В. И. Ленин в книге «Материализм и эмпириокритицизм» показал, как велико было значение французского материализма в выработке общих для всякого материализма принципиальных философских основ. Такими основами были: 1) последовательное материалистическое решение вопроса об отношении мышления к бытию, к природе; 2) материалистическое объяснение природы; 3) материалистическое обоснование теории ощущения и т. д. Ленин показал, что не меньшим было и значение французского материализма в истории европейского просвещения, в истории атеизма и свободомыслия. Ленин подчеркивал, что «бойкая, живая, талантливая, остроумно и открыто нападающая на господствующую поповщину публицистика старых атеистов XVIII века» и в наше время может служить делу антирелигиозной пропаганды.

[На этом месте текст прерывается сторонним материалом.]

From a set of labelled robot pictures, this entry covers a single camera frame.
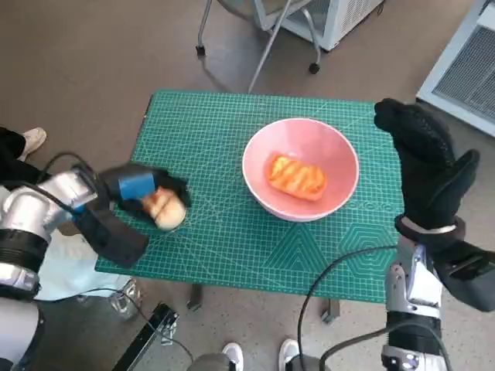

При всех этих заслугах французский материализм XVIII в. был ограничен историческими рамками своего века. Несмотря на тесную связь с биологией и медициной, он еще оставался в своем теоретическом содержании материализмом механистическим. Развитое им учение о человеке все же близко к механицизму XVII в. В учении французского материализма опознании немало ценного. Так, Дидро возродил идеи Бэкона о знании как силе и выдвинул правильные положения о роли техники и производства в жизни цивилизованного человечества. Однако французские материалисты не дошли до диалектического понимания процесса познания. Ограниченность французского материализма особенно сказывается в его социальных теориях. Последовательный в учении о природной основе жизни человека, французский материализм остается непоследовательным в своих попытках выяснить движущие силы исторического процесса. Материалистические представления о значении среды, формирующей человека, его мораль, его убеждения сочетаются у французских материалистов с идеалистическим пониманием хода исторического процесса. В конечном счете ход истории определяется, по их мнению, умственным прогрессом — прогрессом просвещения, знания. Причины самого умственного прогресса, коренящиеся в развитии материального производства, остались французским материалистам неизвестны. Отсутствие правильной исторической точки зрения на явления духовной жизни общества ограничивало и развитую французскими материалистами «просветительскую» критику религии. Талантливые, неистощимо остроумные в разоблачении всех иллюзий религиозного мировоззрения, французские материалисты оказались неспособными усмотреть источник этих иллюзий в материальной основе общественных отношений. Они полагали, что борьба с религией должна вестись главным образом в области теории. Но они не подозревали, что условием полного успеха этой борьбы может быть только окончательное искоренение тех общественных отношений и противоречий, которые делают возможным само существование религиозных заблуждений.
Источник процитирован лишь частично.